Give back every line of the material exactly, as it appears below.
*** PROVIDED DATA Section Begins ***
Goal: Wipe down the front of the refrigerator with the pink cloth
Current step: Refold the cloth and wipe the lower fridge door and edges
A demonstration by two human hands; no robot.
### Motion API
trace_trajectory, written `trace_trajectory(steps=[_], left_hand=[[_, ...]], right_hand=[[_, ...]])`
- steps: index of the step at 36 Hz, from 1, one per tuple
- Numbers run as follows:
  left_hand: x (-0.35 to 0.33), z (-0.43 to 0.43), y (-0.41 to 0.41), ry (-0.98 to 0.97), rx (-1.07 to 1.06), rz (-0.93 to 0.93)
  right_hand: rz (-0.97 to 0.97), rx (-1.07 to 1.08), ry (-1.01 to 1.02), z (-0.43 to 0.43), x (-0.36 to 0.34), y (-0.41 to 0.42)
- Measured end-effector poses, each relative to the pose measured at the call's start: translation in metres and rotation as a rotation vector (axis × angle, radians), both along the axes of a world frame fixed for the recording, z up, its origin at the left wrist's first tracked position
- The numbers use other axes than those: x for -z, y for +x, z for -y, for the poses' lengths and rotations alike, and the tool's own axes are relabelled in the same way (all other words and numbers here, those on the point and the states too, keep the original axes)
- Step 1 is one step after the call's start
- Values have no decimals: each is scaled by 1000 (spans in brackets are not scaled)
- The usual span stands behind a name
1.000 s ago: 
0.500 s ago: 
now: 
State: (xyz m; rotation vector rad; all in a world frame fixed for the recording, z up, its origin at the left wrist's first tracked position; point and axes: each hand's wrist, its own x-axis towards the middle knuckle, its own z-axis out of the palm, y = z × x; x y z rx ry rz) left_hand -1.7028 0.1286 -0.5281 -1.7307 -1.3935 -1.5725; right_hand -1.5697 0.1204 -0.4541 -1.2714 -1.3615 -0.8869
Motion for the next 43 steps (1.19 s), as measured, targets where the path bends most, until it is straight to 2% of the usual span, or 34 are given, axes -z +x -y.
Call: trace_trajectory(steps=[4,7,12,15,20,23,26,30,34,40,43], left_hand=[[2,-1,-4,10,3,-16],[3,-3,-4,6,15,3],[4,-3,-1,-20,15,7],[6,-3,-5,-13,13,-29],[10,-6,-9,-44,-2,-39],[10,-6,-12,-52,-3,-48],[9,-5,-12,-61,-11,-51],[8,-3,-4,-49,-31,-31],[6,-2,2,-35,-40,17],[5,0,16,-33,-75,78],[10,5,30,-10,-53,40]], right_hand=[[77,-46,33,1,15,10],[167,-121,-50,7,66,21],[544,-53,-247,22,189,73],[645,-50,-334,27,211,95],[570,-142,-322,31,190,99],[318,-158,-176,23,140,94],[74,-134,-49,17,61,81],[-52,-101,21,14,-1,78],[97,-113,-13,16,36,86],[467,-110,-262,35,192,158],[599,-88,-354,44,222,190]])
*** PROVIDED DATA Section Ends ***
__EXERCISE RESULT__
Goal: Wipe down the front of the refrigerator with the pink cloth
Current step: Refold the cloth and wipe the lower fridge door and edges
A demonstration by two human hands; no robot.
### Motion API
trace_trajectory, written `trace_trajectory(steps=[_], left_hand=[[_, ...]], right_hand=[[_, ...]])`
- steps: index of the step at 36 Hz, from 1, one per tuple
- Numbers run as follows:
  left_hand: x (-0.35 to 0.33), z (-0.43 to 0.43), y (-0.41 to 0.41), ry (-0.98 to 0.97), rx (-1.07 to 1.06), rz (-0.93 to 0.93)
  right_hand: rz (-0.97 to 0.97), rx (-1.07 to 1.08), ry (-1.01 to 1.02), z (-0.43 to 0.43), x (-0.36 to 0.34), y (-0.41 to 0.42)
- Measured end-effector poses, each relative to the pose measured at the call's start: translation in metres and rotation as a rotation vector (axis × angle, radians), both along the axes of a world frame fixed for the recording, z up, its origin at the left wrist's first tracked position
- The numbers use other axes than those: x for -z, y for +x, z for -y, for the poses' lengths and rotations alike, and the tool's own axes are relabelled in the same way (all other words and numbers here, those on the point and the states too, keep the original axes)
- Step 1 is one step after the call's start
- Values have no decimals: each is scaled by 1000 (spans in brackets are not scaled)
- The usual span stands behind a name
1.000 s ago: 
0.500 s ago: 
now: 
State: (xyz m; rotation vector rad; all in a world frame fixed for the recording, z up, its origin at the left wrist's first tracked position; point and axes: each hand's wrist, its own x-axis towards the middle knuckle, its own z-axis out of the palm, y = z × x; x y z rx ry rz) left_hand -1.7028 0.1286 -0.5281 -1.7307 -1.3935 -1.5725; right_hand -1.5697 0.1204 -0.4541 -1.2714 -1.3615 -0.8869
Motion for the next 43 steps (1.19 s), as measured, targets where the path bends most, until it is straight to 2% of the usual span, or 34 are given, axes -z +x -y.
Call: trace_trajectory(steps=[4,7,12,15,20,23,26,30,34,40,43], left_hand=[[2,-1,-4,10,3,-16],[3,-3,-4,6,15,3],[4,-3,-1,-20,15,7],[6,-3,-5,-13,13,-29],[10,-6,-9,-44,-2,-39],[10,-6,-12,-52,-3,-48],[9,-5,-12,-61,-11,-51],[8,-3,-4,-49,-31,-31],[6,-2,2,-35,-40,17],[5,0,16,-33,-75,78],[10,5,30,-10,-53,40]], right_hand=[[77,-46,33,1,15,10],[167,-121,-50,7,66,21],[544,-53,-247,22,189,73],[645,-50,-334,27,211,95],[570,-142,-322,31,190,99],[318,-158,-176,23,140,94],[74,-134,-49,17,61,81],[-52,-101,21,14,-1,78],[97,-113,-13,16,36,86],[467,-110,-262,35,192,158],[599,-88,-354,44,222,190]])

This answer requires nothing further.